→ SUPPLIED DATA
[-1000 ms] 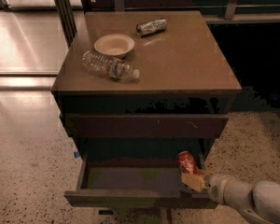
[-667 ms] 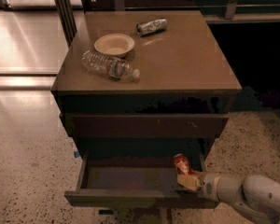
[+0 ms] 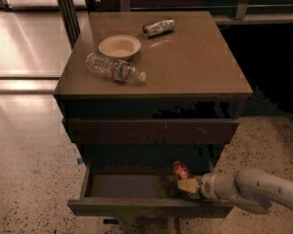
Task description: Place coke can into middle drawer
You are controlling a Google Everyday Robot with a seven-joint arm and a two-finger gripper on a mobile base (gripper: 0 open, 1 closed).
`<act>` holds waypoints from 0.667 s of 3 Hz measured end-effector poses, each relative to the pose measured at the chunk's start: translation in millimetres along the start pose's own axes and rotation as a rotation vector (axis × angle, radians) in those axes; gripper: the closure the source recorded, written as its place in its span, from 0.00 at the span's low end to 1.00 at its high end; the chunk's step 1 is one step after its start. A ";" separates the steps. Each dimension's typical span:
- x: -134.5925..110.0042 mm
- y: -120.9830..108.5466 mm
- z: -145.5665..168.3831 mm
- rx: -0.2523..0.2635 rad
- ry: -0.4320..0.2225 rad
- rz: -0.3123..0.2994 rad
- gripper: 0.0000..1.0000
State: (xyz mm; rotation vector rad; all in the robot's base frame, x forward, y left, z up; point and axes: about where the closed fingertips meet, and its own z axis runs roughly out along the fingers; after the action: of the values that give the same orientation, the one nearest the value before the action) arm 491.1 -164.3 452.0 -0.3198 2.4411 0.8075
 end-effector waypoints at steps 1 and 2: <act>-0.5 0.1 4.1 -0.002 0.008 -0.005 0.85; -0.4 0.2 4.0 -0.002 0.008 -0.004 0.62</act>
Offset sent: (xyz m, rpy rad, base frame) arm 0.0027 0.0026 -0.0029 -0.0047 0.0046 0.0092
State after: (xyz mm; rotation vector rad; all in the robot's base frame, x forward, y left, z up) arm 493.0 -161.7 449.7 -0.3297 2.4463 0.8082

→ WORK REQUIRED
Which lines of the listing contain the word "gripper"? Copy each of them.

→ EXERCISE RESPONSE
You are controlling a Google Everyday Robot with a seven-joint arm and a two-finger gripper on a mobile base (gripper: 0 open, 1 closed).
`<act>` holds waypoints from 0.667 s of 3 Hz measured end-effector poses, each relative to the pose measured at the chunk's start: translation in millimetres along the start pose's own axes and rotation as a rotation vector (axis × angle, radians) in those axes; gripper: the closure the source recorded, written as its place in its span, from 0.00 at the span's low end to 1.00 at its high end; the chunk's step 1 is one step after its start. A ";" separates the steps. Each dimension's typical span:
- gripper: 0.0000..1.0000

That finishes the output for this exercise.